**What needs to be done**
In the data that follows, how many lines include the string "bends"? Answer with the number alone.

**Given entries**
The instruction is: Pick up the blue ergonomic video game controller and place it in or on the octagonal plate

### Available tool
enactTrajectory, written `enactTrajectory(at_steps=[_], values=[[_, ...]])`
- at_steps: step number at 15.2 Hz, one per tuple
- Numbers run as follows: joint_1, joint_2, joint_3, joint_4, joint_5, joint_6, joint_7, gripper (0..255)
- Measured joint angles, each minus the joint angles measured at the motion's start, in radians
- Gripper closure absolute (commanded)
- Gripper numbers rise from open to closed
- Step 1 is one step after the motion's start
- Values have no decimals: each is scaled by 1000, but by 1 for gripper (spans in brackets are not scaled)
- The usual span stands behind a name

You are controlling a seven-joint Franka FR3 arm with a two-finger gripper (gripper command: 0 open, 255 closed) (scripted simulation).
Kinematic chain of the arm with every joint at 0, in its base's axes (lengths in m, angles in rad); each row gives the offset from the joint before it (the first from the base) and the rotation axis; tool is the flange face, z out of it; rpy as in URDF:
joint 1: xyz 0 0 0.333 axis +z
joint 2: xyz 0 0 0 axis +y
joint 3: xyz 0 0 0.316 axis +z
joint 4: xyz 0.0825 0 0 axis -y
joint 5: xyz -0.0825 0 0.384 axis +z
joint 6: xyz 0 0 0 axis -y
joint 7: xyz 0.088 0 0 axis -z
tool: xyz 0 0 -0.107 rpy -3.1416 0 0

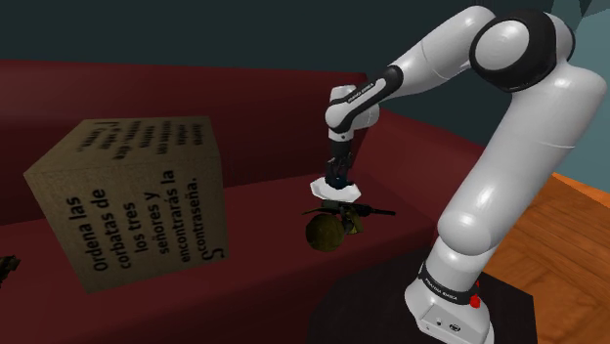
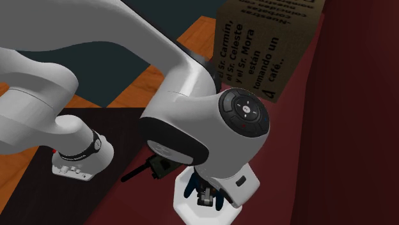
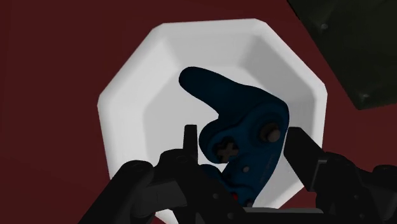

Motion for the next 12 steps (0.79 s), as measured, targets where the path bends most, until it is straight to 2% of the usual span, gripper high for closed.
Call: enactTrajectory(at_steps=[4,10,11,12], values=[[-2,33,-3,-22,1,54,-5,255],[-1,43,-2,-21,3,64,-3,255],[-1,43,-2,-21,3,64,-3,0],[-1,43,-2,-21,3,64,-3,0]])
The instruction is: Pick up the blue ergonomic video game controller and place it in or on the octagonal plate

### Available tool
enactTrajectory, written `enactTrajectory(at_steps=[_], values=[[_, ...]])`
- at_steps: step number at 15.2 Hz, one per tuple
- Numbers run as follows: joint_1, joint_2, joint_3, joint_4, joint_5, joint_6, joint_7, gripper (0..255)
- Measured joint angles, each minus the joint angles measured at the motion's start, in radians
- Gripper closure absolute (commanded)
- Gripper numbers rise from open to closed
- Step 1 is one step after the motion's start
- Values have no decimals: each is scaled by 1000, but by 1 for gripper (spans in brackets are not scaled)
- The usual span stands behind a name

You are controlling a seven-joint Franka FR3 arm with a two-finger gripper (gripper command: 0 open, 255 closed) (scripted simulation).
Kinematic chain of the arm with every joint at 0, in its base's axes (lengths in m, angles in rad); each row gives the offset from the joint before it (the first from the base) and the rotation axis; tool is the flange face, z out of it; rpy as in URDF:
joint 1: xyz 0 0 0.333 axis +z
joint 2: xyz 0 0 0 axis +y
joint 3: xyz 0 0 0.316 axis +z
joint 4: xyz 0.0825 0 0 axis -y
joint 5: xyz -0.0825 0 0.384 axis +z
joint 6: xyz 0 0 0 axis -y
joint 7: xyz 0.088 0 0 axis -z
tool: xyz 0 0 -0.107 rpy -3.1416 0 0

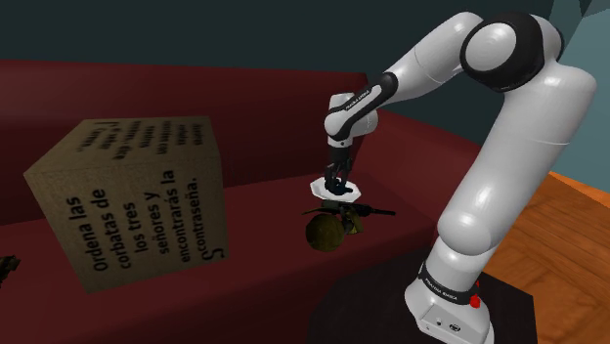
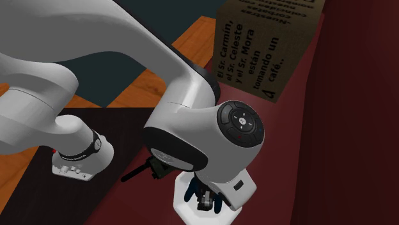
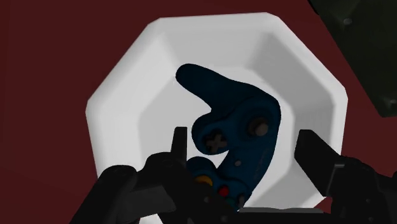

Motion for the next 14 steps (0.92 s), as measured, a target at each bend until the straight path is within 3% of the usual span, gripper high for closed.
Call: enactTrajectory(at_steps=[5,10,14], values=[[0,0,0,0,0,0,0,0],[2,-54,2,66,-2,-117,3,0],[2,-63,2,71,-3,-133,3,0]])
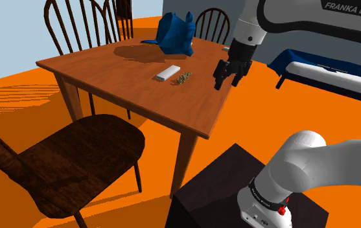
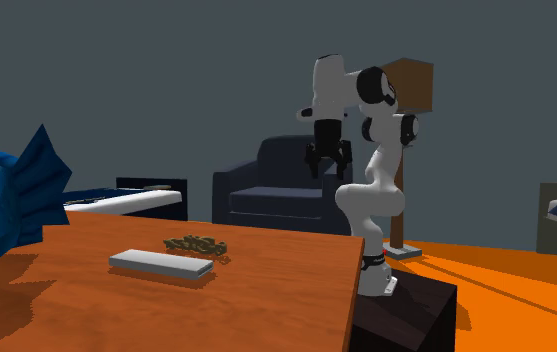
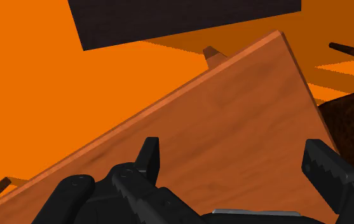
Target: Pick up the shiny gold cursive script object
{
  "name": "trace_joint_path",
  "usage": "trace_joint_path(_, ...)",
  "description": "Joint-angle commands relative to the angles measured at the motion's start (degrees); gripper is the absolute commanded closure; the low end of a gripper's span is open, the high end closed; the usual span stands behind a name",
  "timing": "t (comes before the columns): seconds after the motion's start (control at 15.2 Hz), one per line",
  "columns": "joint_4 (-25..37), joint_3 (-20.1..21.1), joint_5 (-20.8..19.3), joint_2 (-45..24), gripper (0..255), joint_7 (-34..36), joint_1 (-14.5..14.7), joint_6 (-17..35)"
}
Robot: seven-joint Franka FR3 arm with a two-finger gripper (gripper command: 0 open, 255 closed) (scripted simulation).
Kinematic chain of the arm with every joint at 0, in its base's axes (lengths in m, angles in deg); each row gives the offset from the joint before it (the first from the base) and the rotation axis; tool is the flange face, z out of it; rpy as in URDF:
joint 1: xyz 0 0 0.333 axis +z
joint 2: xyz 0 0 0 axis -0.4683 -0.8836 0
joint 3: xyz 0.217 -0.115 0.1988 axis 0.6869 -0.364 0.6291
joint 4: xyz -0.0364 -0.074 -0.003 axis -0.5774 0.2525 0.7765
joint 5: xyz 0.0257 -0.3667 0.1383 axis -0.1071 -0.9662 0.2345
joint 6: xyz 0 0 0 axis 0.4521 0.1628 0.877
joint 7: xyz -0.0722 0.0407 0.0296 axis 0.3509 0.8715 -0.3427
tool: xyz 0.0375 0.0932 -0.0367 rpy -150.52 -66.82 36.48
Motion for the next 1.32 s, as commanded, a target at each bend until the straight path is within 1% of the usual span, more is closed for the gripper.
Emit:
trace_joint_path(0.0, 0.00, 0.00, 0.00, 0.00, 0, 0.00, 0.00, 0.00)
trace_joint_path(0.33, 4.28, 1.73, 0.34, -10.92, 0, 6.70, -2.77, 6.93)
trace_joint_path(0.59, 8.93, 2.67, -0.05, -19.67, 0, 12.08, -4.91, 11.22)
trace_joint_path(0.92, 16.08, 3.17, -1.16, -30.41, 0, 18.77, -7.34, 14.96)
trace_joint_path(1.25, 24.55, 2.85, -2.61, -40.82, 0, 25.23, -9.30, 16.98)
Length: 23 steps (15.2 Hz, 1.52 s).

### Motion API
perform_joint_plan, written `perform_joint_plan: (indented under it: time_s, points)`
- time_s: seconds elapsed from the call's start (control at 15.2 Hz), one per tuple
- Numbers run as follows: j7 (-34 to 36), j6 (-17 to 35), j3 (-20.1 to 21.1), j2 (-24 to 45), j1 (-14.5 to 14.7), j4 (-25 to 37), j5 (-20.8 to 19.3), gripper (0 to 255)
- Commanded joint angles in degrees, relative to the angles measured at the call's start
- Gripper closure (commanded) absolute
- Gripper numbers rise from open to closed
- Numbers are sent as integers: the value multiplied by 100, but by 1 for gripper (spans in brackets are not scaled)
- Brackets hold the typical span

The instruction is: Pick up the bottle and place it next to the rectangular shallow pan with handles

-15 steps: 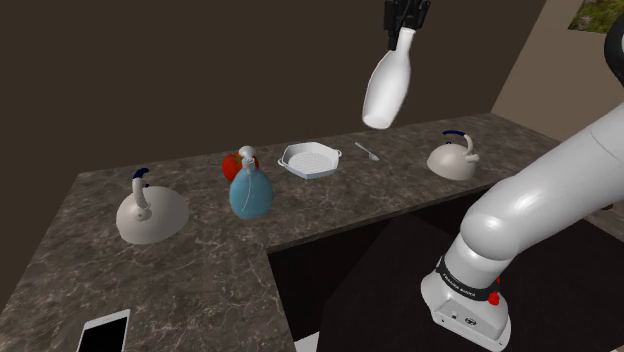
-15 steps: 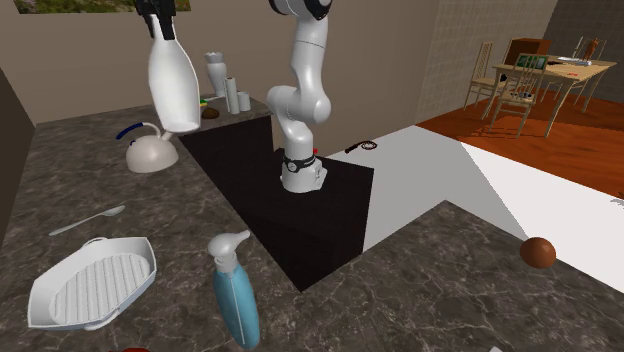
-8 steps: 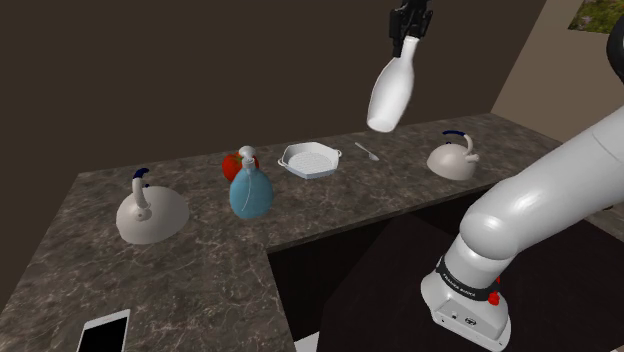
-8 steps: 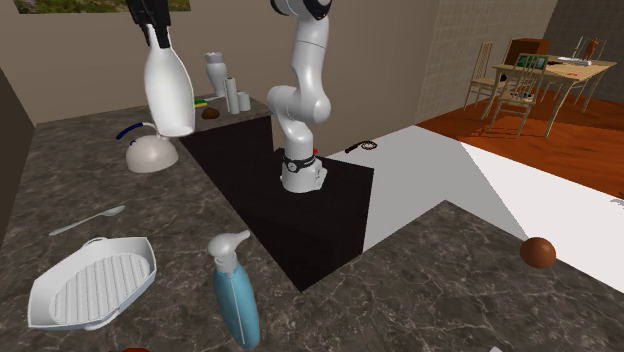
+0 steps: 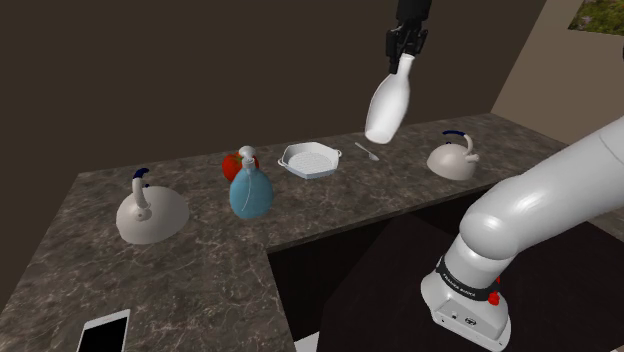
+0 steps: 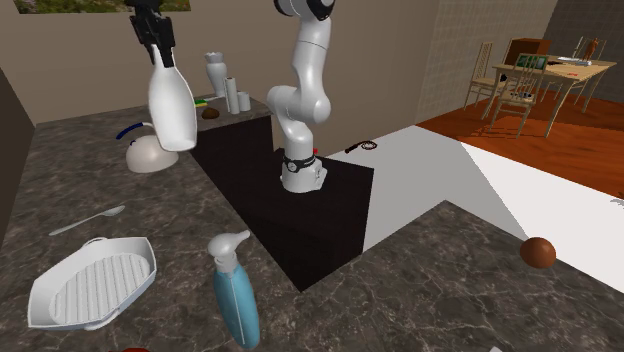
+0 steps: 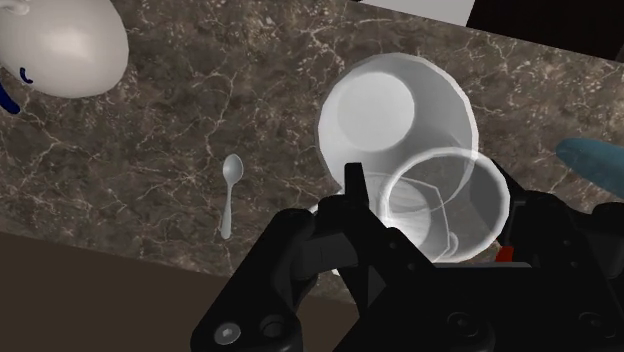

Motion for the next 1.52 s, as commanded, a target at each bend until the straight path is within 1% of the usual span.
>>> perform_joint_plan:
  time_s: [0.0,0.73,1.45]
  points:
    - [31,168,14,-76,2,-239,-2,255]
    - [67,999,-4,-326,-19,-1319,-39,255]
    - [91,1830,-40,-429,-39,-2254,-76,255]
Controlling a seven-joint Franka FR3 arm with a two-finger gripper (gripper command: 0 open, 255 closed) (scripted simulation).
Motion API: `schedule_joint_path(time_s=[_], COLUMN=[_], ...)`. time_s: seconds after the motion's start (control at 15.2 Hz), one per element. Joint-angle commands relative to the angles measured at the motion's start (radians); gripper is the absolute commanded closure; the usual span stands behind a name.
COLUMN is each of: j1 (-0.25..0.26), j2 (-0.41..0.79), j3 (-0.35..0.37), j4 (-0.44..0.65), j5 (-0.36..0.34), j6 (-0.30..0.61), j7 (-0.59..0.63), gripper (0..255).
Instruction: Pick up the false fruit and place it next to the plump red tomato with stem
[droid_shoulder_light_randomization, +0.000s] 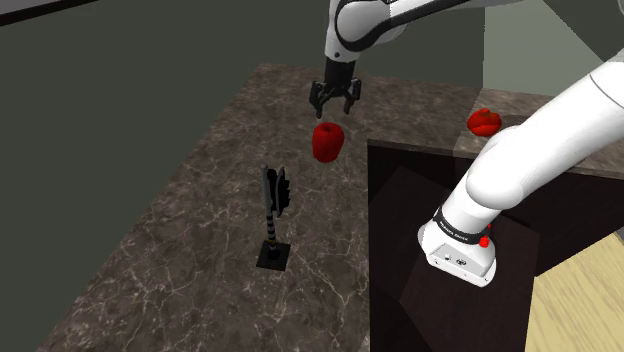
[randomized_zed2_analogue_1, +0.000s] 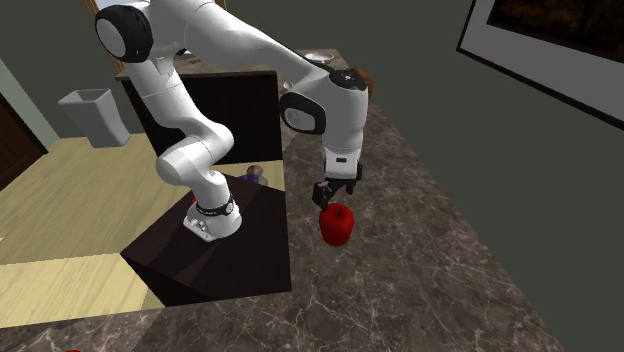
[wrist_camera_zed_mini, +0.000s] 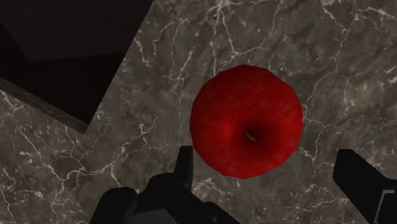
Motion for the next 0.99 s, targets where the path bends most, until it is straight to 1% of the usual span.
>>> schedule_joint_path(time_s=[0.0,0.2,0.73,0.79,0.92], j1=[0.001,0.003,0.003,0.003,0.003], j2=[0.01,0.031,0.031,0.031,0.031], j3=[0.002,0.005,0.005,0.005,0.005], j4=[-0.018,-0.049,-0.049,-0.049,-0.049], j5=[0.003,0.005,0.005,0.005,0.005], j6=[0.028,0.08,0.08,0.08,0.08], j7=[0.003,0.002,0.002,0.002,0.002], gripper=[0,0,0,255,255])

**Response to the exercise**
2